Daha 1915’e gelmeden, 1914 Birinci Dünya Savaşı daha başlamadan, Ermeniler 1877 den beri Kafkaslarda ve Rusya’nın işgal ettiği Kafkaslar ve Doğu Anadolu’da bakın neler yapmış. (1)
Tarih, 2 Kasım 1914 Ruslar, Osmanlı Devletine savaş ilan etti.(2)
“Ermeni çeteleri bu tarihten çok önce gerilla savaşı yürütecek küçük birlikler kurmuşlardı. Ayaklanmacı Ermeniler geniş ölçüde Ruslar tarafından yüklenilmiş olan, muazzam malzeme ile silahlanmış durumda idiler.”
“1878 de Ermeniler, (bakın Ermeniler ne kadar masum ve ne kadar zavallı!) Osmanlılardan alınmış bulunan Kars, Ardahan, Artvin, Van, Erzurum, Bitlis vilayetlerinde çeteler oluşturdular.”
“Osmanlı Meclis-i Mebusanından Armen Garo Pastırma- cıyan’ın kurduğu savaşçı çete, 1000 kişiden fazla idi.” (a.g.e. sayfa 203)
Dikkat edin! Osmanlı Meclis –i mebusan’ında mebus olan bir Ermeni diyor. Yani ne kadar zavallı, ne kadar çaresiz ve ne kadar baskı altındalar görün. Bu suçun karşılığı bütün dünya devletlerinde anında idamdır. Osmanlı Devleti böyle bir ihanet sahibine mebus maaşı veriyor. Osmanlı Devletinin şu sabrına bakın.
“1895 Ermeni Ayaklanmasına önderlik eden Andarik (Antranig), İran’dan ve Rusya’dan getirttikleri binlerce Ermeniler ile Anadolulu ayaklanmacıları örgütlediler.”

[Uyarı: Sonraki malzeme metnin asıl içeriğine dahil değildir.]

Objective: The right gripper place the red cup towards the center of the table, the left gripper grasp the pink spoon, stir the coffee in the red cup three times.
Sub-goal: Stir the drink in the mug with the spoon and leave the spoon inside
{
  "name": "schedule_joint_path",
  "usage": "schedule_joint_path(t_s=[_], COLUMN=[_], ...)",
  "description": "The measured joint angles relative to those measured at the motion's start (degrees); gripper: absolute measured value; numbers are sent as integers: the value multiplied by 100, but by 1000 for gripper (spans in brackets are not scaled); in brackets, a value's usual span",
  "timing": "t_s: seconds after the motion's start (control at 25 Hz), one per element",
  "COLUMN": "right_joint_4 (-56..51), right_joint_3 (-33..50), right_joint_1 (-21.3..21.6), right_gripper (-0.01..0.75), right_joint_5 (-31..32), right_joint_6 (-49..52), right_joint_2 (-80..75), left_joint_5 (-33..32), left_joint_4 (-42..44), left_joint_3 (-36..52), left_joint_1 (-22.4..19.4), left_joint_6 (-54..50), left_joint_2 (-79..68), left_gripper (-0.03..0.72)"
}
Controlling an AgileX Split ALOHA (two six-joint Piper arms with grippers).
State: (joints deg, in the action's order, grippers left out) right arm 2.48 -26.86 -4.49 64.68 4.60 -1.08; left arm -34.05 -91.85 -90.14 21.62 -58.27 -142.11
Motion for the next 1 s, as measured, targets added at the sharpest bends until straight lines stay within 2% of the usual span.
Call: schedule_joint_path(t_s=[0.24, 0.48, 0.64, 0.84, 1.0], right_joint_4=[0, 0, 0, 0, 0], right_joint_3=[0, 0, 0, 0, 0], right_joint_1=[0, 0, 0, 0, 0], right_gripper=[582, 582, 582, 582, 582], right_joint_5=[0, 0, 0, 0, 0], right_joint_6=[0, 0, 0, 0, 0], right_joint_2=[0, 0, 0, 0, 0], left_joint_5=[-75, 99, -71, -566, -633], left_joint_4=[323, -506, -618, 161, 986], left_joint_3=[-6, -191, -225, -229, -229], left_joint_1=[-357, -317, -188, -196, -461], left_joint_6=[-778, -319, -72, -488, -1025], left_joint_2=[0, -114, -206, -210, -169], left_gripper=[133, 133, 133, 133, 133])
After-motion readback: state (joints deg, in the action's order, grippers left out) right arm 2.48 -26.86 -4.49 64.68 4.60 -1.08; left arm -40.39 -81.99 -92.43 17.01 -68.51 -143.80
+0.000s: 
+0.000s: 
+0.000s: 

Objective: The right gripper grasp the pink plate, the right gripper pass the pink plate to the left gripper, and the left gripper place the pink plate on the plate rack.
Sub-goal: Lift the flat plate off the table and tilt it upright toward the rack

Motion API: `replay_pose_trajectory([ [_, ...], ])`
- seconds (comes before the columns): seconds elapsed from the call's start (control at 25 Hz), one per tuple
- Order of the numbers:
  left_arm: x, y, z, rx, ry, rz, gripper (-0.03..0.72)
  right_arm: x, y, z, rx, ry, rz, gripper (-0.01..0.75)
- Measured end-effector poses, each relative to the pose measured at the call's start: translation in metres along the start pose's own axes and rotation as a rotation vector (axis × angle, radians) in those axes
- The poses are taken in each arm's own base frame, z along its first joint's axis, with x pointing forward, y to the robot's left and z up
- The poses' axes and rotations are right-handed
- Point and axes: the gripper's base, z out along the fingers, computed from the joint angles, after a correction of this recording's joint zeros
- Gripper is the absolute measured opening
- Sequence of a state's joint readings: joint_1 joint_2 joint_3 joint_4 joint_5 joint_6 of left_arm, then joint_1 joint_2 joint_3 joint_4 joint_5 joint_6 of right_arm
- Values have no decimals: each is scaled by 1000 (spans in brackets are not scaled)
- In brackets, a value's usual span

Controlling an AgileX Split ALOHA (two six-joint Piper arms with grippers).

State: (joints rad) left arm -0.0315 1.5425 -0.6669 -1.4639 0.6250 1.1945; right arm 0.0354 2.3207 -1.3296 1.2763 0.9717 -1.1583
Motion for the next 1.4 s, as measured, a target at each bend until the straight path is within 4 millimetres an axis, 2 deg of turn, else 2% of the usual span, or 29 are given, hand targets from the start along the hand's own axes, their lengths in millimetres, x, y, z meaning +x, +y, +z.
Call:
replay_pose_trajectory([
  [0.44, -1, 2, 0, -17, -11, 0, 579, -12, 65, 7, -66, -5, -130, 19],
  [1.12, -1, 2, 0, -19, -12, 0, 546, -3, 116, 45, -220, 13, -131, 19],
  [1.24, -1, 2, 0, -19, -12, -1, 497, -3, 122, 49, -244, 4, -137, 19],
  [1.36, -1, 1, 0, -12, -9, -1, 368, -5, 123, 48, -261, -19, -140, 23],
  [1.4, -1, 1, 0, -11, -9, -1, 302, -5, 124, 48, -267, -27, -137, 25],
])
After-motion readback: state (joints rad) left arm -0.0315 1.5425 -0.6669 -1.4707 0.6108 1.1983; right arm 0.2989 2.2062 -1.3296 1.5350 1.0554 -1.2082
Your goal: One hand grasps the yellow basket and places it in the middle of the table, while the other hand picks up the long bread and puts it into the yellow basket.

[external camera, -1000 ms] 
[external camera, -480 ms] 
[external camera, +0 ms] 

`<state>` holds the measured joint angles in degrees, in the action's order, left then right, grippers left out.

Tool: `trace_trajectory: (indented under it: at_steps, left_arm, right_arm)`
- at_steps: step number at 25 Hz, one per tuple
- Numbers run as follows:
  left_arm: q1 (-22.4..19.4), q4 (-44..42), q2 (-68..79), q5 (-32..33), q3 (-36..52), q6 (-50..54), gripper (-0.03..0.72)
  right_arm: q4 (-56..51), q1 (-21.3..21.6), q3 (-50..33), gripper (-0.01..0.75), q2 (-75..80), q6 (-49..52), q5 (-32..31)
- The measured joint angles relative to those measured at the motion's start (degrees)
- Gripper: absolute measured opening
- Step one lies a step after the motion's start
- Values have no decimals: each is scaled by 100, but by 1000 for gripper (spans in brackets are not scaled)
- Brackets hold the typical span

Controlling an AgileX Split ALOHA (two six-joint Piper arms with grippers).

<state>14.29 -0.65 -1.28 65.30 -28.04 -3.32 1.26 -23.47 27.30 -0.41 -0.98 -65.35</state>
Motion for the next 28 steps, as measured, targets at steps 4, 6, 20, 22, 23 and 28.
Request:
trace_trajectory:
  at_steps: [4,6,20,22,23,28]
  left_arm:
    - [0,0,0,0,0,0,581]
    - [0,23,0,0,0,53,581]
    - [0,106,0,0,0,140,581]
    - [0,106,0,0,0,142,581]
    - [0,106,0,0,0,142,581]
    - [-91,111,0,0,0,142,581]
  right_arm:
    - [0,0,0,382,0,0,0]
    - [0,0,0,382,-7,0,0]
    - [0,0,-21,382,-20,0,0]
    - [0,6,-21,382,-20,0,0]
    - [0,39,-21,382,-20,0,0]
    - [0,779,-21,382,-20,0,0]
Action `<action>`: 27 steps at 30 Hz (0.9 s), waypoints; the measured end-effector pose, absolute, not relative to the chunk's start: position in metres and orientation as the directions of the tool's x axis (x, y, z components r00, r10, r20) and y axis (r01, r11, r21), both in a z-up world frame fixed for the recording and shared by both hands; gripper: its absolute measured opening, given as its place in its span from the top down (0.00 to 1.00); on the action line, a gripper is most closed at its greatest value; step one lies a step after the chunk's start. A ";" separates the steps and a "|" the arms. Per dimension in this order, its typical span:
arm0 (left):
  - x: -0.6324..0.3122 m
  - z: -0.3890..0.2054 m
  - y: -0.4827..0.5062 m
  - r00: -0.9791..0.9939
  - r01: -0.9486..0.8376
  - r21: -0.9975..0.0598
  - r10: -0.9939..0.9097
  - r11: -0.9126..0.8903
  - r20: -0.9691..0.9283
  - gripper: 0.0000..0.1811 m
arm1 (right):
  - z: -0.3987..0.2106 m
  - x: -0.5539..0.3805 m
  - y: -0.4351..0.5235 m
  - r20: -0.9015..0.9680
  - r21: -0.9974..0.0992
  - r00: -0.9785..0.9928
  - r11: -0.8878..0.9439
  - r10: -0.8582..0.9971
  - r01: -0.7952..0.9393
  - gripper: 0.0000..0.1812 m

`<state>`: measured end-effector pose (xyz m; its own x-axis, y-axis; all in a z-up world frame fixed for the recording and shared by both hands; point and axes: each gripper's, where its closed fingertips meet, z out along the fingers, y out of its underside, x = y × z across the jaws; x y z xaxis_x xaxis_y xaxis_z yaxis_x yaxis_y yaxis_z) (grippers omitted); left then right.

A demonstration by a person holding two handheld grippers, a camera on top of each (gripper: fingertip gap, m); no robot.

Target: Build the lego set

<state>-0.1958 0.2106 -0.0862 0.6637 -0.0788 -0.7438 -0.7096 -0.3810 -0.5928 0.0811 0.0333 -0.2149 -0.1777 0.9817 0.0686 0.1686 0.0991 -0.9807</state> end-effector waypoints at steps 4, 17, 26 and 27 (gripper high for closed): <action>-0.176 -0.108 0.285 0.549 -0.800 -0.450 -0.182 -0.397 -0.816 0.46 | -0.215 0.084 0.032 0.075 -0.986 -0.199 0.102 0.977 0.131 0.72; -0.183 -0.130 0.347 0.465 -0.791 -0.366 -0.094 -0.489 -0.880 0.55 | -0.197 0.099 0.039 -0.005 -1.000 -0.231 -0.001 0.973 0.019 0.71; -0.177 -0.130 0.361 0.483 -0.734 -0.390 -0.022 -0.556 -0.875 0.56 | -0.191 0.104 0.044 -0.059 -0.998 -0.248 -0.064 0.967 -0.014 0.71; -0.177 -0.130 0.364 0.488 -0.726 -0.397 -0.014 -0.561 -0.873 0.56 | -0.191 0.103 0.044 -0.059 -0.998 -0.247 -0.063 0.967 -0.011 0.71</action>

“… Birinci Dünya Harbi başlamadan çok evvel zaten Ermeniler gerilla savaşı yürütecek kadar küçük birlikler hâlinde teşkilatlanmışlardı. Rus desteği ile muazzam miktarda silah depolamışlardı….”sayfa 202
“… Savaş ilan edilince Ermeni isyancılar derhal seferber oldular. Ermeni köylerini tek tek dolaşarak eleman devşirdiler….” Sayfa 203
“Çete birliklerine Osmanlı ordusundan ayrılmış çok sayıda Ermeni asker kaçağı katıldı. Anadolu’da gerilla savaşçılığı ve eşkıyalık edecek olan bu çeteler, Kafkasya’da hazırlık içinde olan Rus ve Ermeni birliklerine katıldılar. Ermeni ve Müslüman halk ayrışmaya başladı. Yalnız Ermenilerden veya yalnız Müslümanlardan oluşan köylere göç etmeye başladılar. Çok sayıda Ermeni bu dönemde Rus hattının gerisine göç ettiler. Müslümanlarda Osmanlı cephesinin gerisine göç ettiler.(Sayfa 204)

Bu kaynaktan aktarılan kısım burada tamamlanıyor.